Blue Energy Holding prévoit également deux unités de traitement à Douala et Yaoundé, pour un coût de 580 milliards FCFA. L’entreprise annonce une capacité de traitement de 3 000 tonnes de déchets par jour et une production annuelle d’électricité d’environ 912 GWh. Cette énergie serait destinée au réseau urbain et aux futurs systèmes de Bus Rapid Transit (BRT) des deux villes. Le projet inclut également la mise en service de 600 bus écologiques, une flotte de 1 000 camions fonctionnant au biogaz et l’installation de 10 000 bacs à ordures pour encourager le tri à la source. Les promoteurs évoquent la création potentielle de plus de 15 000 emplois directs et indirects.

Ces ambitions contrastent avec les ressources actuellement mobilisées dans la filière. Entre 2020 et 2022, la taxe sur les ordures a rapporté 60,6 milliards FCFA, soit environ 20,2 milliards FCFA par an au total. Une étude de la Banque mondiale citée par Hysacam estime qu’il faudrait au moins 15 milliards FCFA par an pour assurer correctement la collecte des ordures à Yaoundé.

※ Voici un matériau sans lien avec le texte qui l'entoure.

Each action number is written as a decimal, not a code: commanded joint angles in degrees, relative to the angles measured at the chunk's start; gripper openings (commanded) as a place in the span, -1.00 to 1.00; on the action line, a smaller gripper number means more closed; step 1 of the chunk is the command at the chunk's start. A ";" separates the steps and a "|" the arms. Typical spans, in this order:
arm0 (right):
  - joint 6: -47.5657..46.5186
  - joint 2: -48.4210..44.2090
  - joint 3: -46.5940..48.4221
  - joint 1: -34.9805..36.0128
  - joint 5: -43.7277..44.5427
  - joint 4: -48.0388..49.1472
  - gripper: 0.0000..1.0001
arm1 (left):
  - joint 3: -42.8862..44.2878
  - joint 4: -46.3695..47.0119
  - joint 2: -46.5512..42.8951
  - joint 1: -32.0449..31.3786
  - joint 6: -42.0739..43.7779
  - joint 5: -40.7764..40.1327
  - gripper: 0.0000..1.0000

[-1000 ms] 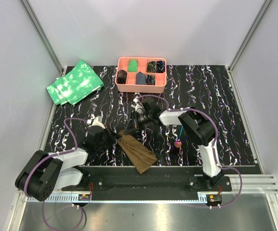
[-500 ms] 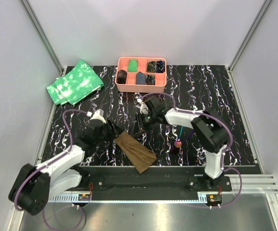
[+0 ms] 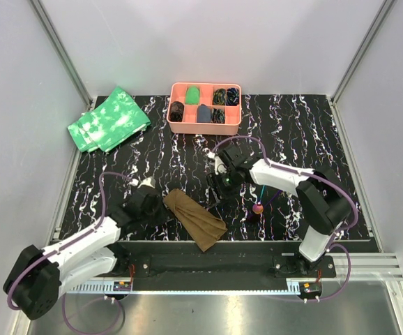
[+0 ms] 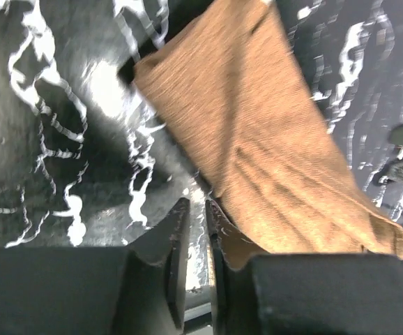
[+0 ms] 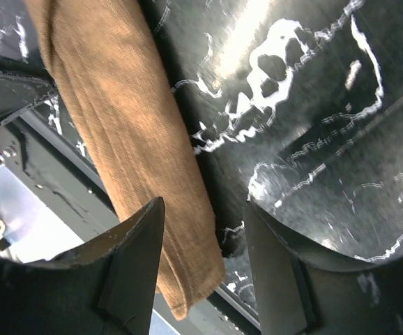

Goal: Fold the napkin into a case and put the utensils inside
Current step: Move the smaller rectangle folded napkin to the center of the board.

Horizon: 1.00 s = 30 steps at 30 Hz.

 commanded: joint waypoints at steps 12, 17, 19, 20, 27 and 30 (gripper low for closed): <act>1.92 -4.90 -3.66 -1.20 4.77 0.97 0.25 | 5.51 14.85 21.68 -3.34 -1.24 -0.24 -0.78; 4.03 -7.10 -3.83 -3.31 7.05 0.97 0.31 | 12.88 15.21 28.64 -2.29 1.66 -3.06 -0.80; 4.13 -8.33 -3.74 -3.49 7.14 0.27 0.35 | 14.30 13.72 29.44 -2.11 2.63 -3.84 -0.81; 4.47 -8.51 -3.66 -3.40 6.62 -0.26 0.38 | 14.31 12.84 28.92 -2.11 2.81 -3.68 -0.80; 5.79 -11.93 -5.50 1.86 7.14 -2.54 0.60 | 7.20 9.32 13.47 -4.13 -0.86 4.31 -0.55; 6.93 -12.55 -5.85 4.85 9.77 -3.60 0.60 | 5.08 11.60 10.73 -7.37 -4.73 10.64 -0.53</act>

En janvier 2026, Hysacam a fait appel au Ceneema pour désengorger les décharges de PK10 à Douala et de Nkolfoulou à Yaoundé, en raison de la saturation des sites. À Douala, l’opérateur poursuit son programme de centres de transfert de déchets afin de réduire les coûts logistiques de la collecte. La réussite des projets de Thermosun et Blue Energy dépendra d’un financement sécurisé, d’une participation publique soutenable, de technologies éprouvées et d’une articulation claire avec les opérateurs existants.

Ces 856,8 milliards FCFA représentent un pari sur la capacité des acteurs publics et privés à structurer une filière industrielle du déchet. L’enjeu est de transformer une contrainte urbaine en activité économique durable.